もしコードを直接編集するのでしたら、AMPプロジェクトページを参照してみましょう。最も分かりやすくコードの配置などが書かれているからです。AMPは絵文字で⚡️と現すこともできるため、とてもユニークな言語です。細かなカスタマイズを可能とするには更にさまざまなことが必要となりますが、挑戦したい方はぜひやってみてください。

参照:初めての AMP ページを作成する

AMP対応で注意したい点

AMP対応の注意点イメージ

AMP対応をさせる際、注意したい点がいくつかあります。注意点を考慮すると、決してAMPにすることが最適な解とはいえないことが分かります。

広告がAMPに対応していない場合がある

広告を貼りつける際は、広告もAMP対応していなければ広告が他のウェブページ内にあるコンテンツに比べ遅くなってしまう、場合によっては表示そのものがされなくなってしまいます。タイミングがずれると広告がクリックされる可能性が下がってしまうため、広告もAMP対応しているものを使用するのが望ましいです。

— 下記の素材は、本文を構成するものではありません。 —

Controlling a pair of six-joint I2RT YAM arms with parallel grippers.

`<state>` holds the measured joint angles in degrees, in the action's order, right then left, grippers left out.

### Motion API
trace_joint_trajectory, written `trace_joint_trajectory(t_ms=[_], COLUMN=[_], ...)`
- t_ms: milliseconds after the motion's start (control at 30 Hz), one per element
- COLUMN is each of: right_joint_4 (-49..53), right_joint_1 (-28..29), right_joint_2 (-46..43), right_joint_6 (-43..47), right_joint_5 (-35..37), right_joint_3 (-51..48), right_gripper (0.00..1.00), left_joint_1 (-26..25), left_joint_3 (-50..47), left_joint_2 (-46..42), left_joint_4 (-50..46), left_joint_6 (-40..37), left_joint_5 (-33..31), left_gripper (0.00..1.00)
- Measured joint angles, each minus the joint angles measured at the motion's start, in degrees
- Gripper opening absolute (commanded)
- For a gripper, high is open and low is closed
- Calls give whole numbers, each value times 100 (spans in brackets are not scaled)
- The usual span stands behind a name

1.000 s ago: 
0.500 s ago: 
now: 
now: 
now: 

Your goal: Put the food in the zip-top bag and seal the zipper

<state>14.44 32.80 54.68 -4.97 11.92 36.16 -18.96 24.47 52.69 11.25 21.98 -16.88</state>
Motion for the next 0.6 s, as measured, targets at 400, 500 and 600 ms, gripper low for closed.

Google AdSenceなどはAMP対応していますが、AMP用のタグを新たに貼りつける必要があり、広告をたくさん貼っているサイトならば編集が非常に面倒です。ただ広告を貼りつける際は通常の広告と同様、HTMLのhead内にタグを入れるだけですので、そう難しい作業を必要とするわけではありません。

とはいえこの部分は徐々に改善されていくと考えられます。

動的なコンテンツはAMPに対応していない

AMPは動的なコンテンツには対応していません。AMPではJavascriptの使用が制限されているからです。そのためAMP対応させると仕様上静的でシンプルなサイトになってしまいます。

ダイナミックな演出によって人気を得ているようなサイトであれば、サイトの特徴がAMP対応させることで丸ごとなくなってしまう可能性も考えられるため、ウェブサイトにとにかく動きをつけたい方にはAMPは向いていません。画像や動画の埋め込みもサイズが崩れてしまうことがあるため、いきなり導入するのではなく可能ならばテストサーバーでまずは試すなどしておいた方がいいでしょう。

AMPのタグ制限

引用元:Googleが推進する「AMP」と「AMP HTML」概要

崩れたデザインの修正は初心者には難しい

一度デザインが崩れてしまうとそれを修正するのは初心者にはとても難しいです。コードが分かっていないと何をどうしていいのかが理解できないからです。

その意味でプラグインからAMP化させるのはトラブルが発生したとき場合によってはとても難しい問題となるかもしれません。Word Pressなど使えばコードを知らなくてもAMP化できますが、初心者がプラグインのみでサイトを構築するのはトラブルの可能性を考えたときにあまり望ましくありません。

そのため、上述のようにテストサーバーを利用し、実際にアップする前に試験するのがよく、コードは覚えられるなら覚えるべきなのです。

SEO施策の一部が使えなくなる

SEO対策として行っていることもAMPによってできなくなってしまう可能性があります。例えばパンくずリストやSNSのシェアボタンが表示されなくなるかもしれません。そうなるとSEOを目的として行っているのに、AMPを優先することで結果的に多数のSEO施策が使えなくなってしまい、トータルするとSEO対策としては望ましくなかった、ということもあり得ます。

AMPを導入するとどうしてもできないことがでてくるので、サイト内でやりたいことに優先順位をつけ、AMPを取り入れることが本当にメリットにつながるかどうか事前に確認しましょう。

おわりに

AMP対応したページを見る男性

以上、AMPとはなにか、対応方法や注意点などおわかりいただけたでしょうか?手間がかかったり、注意すべき点も多くありますが、表示速度の高速化はユーザーにとって快適なものです。スマホユーザーが増えていますので、ぜひAMP対応について一度考えてみてくださいね。